When you have a septic tank, you don't have to pay a monthly waste disposal fee for your wastewater. However, having a septic tank isn't free. You still have to take good care of your septic tank.
Move #1: Get a Yearly Inspection
First, it is important to keep a close eye on your septic tank. One of the best ways to keep a close eye on your septic tank is by getting it inspected by a professional every year or every other year.
A professional inspection will provide you with important information and assistance. You will learn how full your tank is and when you should pump it. The bacteria level will be checked and balanced out if necessary. Any worn-out or damaged parts will be replaced.
Move #2: Regularly Pump Your Tank
How often you need to pump your tank depends upon a variety of factors. However, it is always better to get your tank pumped more often than less often.
If you get regular septic inspections, you should have plenty of information to know when you should get your tank pumped. You don't want your tank to overflow, so be sure to budget to get your tank pumped at least every three to five years.
Move #3: Reduce Water Usage
Your tank is only designed to process so much wastewater at once effectively. There are many ways you can reduce water usage by installing low-flow and energy-efficient appliances and devices that will help you reduce your water usage throughout your home. You can also actively work to use less water and spread your water usage out throughout the day.
Move #4: Mind the Drainage Field
Your drainage field is the final step in the septic tank process. It is where wastewater from the septic tank is released and where it goes through a final natural filtering process before going back into the groundwater.
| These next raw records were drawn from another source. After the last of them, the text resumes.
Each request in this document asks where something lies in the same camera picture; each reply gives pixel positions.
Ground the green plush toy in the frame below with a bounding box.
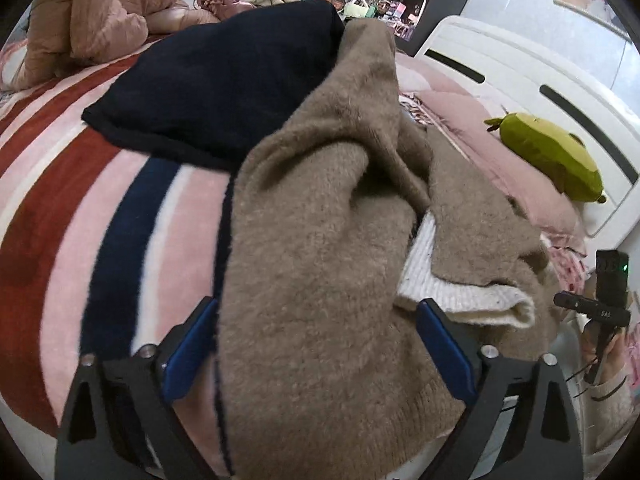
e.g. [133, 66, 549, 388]
[484, 112, 606, 204]

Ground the pink pillow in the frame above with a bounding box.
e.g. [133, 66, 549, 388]
[396, 53, 587, 257]

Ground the framed wall photo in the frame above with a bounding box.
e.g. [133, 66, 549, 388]
[553, 0, 631, 41]

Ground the striped fleece blanket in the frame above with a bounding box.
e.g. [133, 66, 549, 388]
[1, 56, 229, 479]

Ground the white bed headboard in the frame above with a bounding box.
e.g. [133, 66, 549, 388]
[416, 16, 639, 248]

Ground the pink brown rumpled duvet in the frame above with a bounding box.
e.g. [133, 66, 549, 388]
[1, 0, 220, 91]

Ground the navy blue folded garment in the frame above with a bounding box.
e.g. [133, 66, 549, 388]
[82, 0, 344, 174]

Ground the person's right hand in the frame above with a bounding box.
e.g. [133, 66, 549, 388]
[579, 318, 629, 386]

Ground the white knit sleeve forearm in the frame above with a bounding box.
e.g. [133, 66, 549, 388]
[580, 364, 639, 479]

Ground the brown knitted sweater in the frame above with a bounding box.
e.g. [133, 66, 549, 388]
[218, 20, 556, 479]

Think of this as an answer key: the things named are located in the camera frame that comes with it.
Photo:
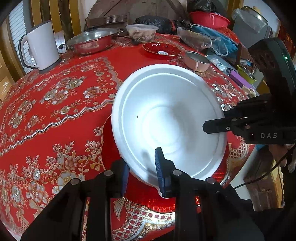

You need to make sure that additional water doesn't funnel into the drainage field, as that can overwhelm the water processing capacities of that area. You also need to make sure that you don't put extra pressure on the ground in this area and limit activity in this area as much as possible. Additionally, it is smart to keep trees and plants with deep root systems away from your drainage field and septic tank.
Move #5: Be Careful About What Goes Down Your Drains
Finally, try to limit what goes down your drains to water, soap, and human waste. Try your best to keep food scraps and personal care products out of your drains and toilet, and don't flush anything down your toilet other than what it was designed to handle in a bid to get rid of whatever it is.
With a septic tank, you should invest in yearly inspections and repairs if necessary. You should budget to get your septic tank pumped every three to five years. You should work to reduce water usage, limit what goes down your drains, and take care of the drainage field.